• [Problem to work on]
Word for word, restate the lines of the material below from its first line through the one containing "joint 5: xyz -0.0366". Omit the rest.

[[ Data block, beginning ]]

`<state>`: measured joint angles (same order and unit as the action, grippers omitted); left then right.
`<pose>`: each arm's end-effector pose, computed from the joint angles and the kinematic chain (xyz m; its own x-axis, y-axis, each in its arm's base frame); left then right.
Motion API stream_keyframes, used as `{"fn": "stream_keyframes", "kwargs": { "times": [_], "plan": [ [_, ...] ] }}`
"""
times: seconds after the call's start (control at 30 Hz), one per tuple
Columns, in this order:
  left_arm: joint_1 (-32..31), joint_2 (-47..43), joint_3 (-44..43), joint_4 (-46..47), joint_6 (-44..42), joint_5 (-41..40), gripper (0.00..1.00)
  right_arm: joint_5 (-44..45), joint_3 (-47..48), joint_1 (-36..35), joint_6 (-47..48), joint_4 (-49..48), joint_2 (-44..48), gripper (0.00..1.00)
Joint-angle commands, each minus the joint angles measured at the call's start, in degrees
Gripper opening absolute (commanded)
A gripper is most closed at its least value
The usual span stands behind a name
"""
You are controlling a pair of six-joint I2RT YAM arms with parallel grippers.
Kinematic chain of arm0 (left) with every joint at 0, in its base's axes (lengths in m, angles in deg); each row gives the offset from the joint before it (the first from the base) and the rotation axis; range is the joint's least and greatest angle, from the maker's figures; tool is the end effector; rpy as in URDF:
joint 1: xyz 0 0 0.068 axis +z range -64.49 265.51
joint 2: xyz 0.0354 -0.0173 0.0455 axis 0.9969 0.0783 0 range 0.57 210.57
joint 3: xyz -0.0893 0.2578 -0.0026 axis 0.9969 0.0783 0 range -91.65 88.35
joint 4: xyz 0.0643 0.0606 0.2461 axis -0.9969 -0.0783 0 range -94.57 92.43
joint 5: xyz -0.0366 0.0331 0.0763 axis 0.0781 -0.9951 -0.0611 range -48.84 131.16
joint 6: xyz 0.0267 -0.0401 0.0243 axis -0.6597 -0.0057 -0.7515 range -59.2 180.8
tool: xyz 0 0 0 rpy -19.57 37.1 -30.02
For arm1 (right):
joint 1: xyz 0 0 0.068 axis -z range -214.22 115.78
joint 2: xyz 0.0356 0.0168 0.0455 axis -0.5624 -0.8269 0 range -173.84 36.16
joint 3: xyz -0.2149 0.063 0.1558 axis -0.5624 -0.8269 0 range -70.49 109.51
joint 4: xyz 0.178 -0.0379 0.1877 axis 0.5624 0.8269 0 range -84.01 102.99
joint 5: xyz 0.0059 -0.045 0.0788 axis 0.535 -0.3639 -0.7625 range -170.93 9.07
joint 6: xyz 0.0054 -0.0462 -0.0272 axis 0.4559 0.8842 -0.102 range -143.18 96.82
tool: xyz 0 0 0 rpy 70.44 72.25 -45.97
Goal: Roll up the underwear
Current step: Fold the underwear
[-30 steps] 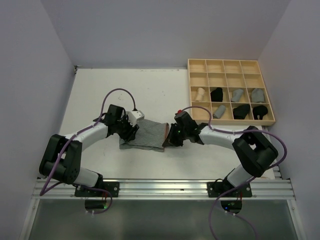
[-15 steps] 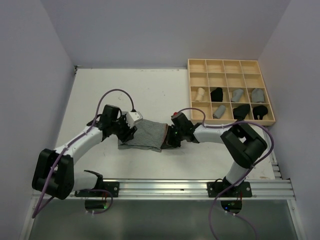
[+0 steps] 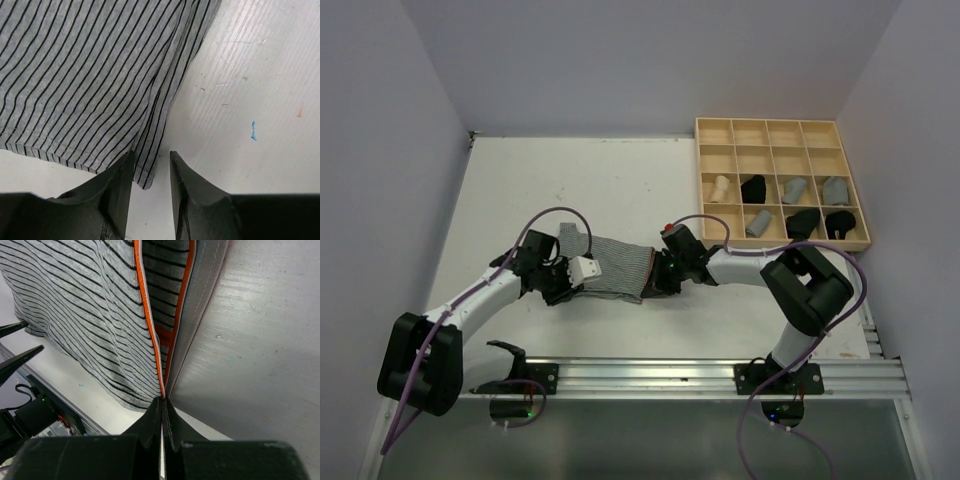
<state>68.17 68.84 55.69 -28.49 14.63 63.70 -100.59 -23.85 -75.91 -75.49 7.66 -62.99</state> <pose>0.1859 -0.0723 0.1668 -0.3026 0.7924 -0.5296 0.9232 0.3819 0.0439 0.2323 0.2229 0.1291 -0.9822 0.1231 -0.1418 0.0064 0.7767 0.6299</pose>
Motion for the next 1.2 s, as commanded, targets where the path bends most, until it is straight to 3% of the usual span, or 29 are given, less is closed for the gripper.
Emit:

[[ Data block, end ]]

• [Your solution]
`<state>`: measured joint angles (same order and unit as the action, grippers omitted); left then right.
`<pose>`: each arm's end-effector pose, computed from the joint angles and the kinematic chain (xyz m; its own x-axis, y-axis, each in its arm's base frame); left then right.
Motion API stream_keyframes, used as `{"fn": "stream_keyframes", "kwargs": { "times": [_], "plan": [ [_, ...] ] }}`
"""
times: seconds after the call's start (control at 30 Hz), one per tuple
Columns, in this order:
  left_arm: joint_1 (-32..31), joint_2 (-47..43), joint_3 (-44..43), joint_4 (-46..47), joint_6 (-44..42), joint_5 (-41..40), gripper (0.00..1.00)
  right_arm: joint_5 (-44..45), joint_3 (-47..48), joint_1 (-36..35), joint_6 (-47..48), joint_4 (-49..48), joint_2 (-44..48), gripper (0.00..1.00)
Joint-angle commands, each minus the joint angles measured at the call's start, in degrees
Gripper opening absolute (commanded)
A gripper is most closed at its least value
The usual span stands behind a name
"""
You are controlling a pair of six-joint I2RT YAM arms with parallel grippers.
Kinematic chain of arm0 (left) with every joint at 0, in its base's axes (lengths in m, angles in deg); each row gives the offset from the joint before it (the first from the base) and the rotation axis; range is the joint's least and greatest angle, from the maker's figures; tool is the end effector; rpy as in URDF:
joint 1: xyz 0 0 0.068 axis +z range -64.49 265.51
joint 2: xyz 0.0354 -0.0173 0.0455 axis 0.9969 0.0783 0 range 0.57 210.57
joint 3: xyz -0.0893 0.2578 -0.0026 axis 0.9969 0.0783 0 range -91.65 88.35
joint 4: xyz 0.0643 0.0606 0.2461 axis -0.9969 -0.0783 0 range -94.57 92.43
joint 5: xyz -0.0366 0.0331 0.0763 axis 0.0781 -0.9951 -0.0611 range -48.84 131.16

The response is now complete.